Doctor Fate wrote:South Africa and Israel are comparable if you believe that Jews have no right to a homeland. The whites in South Africa were clearly remnants of colonialism.
I really don't get this at all. Opponents of Apartheid were not claiming that the whites in South Africa had no right to a homeland. And the Boer colonists arrived not long after a lot of the ancestors of the current black population did, in the last part of the Bantu migrations. And the Boer treks happened at about the same time as the Zulu expansion - meaning that they were both 'colonists' of parts of the interior.
The opposition to Apartheid was purely on the basis that the whites had dispossessed, oppressed and marginalised the black majority. Not that either side was the 'owner' of all the land.
Similarly, opposition to the way that Israel treats Palestinians is often solely about that. Both sets of people have a right to a home, and to be in a nation. To my mind, neither has a right to expel the other in order to create a greater homeland.
The fact that the "promised land" was ever known as "Palestine" owes to the Romans expelling the Jews and renaming the territory. If you think that makes Arab control of the area legitimate, then the two situations are analogous.
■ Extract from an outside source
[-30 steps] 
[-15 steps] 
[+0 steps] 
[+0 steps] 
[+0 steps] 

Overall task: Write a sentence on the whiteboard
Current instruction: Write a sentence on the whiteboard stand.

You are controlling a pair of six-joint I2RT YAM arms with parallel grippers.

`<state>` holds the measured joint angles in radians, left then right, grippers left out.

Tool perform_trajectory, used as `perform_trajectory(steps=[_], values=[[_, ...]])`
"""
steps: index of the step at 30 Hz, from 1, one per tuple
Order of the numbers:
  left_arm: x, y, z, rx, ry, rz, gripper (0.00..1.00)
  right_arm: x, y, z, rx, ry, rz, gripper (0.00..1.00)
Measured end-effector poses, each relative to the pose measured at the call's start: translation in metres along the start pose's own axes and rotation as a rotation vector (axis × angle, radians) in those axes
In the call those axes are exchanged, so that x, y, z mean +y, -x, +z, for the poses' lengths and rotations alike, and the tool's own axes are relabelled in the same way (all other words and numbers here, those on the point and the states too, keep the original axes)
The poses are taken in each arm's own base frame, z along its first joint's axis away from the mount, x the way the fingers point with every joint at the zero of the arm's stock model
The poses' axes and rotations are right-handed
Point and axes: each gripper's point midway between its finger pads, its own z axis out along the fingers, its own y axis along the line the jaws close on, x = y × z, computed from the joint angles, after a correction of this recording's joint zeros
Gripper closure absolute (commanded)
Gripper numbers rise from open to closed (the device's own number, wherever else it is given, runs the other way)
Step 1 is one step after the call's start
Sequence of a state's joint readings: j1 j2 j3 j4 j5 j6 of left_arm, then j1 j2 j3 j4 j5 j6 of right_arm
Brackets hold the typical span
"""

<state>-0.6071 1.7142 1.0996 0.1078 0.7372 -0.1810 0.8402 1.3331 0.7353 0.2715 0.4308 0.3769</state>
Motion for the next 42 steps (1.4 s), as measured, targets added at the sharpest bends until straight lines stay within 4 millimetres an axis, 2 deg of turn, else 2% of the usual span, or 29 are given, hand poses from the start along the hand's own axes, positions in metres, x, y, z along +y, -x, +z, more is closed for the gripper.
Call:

This is not actually true. The Greek historian Herodotus, writing in the 5thC BCE referred to the area of Syria between Phoenicia and Egypt as Palestine, and it was where (among others) the Philistines lived. The Romans did not pull the name out of nowhere (and it was used by them to describe the area of Judea and Syria before the Jewish Revolt).
The Jews were not completely expelled from Israel after the rebellion against Rome - just from Jerusalem. There was oppression and massacre, and many Jews did leave. Others converted to other religions (including Christianity of various types). But there were Jews and Samaritans active in the region for centuries. The Talmud was written there in the following two centuries. Constantine allowed access to the Wall once a year. There were later rebellions, and even a short-lived restoration with assistance from the Persians during the early Byzantine period.
Apparently, when the Arab armies conquered the area, Christians and Jews were given the best access to Jerusalem that they'd had for 500 years.
And at that point, it is likely that many people who were native to the area (Christian, Jewish, other) started to convert to Islam. So it's likely that there are Palestinians who are direct descended from pre-Revolt Jews. DNA testing suggests the same.
The "two-state solution" will only work when the Arabs recognize Israel's right to exist and to have defensible borders. Please demonstrate to me that the Palestinians agree to these two principles.
I already have cited the first one. It was given in the lead up to the Oslo accords and reaffirmed later. "Defensible" is perhaps subjective - and Palestine would also want the same thing, surely. But it would require open negotiation on both sides to get to that point. One thing about the truce line from 1949 is that it was pretty static (and so was being defended by both sides - although there was a general slowdown to that point). On that, the Palestinians definitely have set out the position that they would want to use those borders as a starting point for negotiations. Israel's latest position as at Camp David was to have border including about 10% more territory, and that only as a final end point of a long process.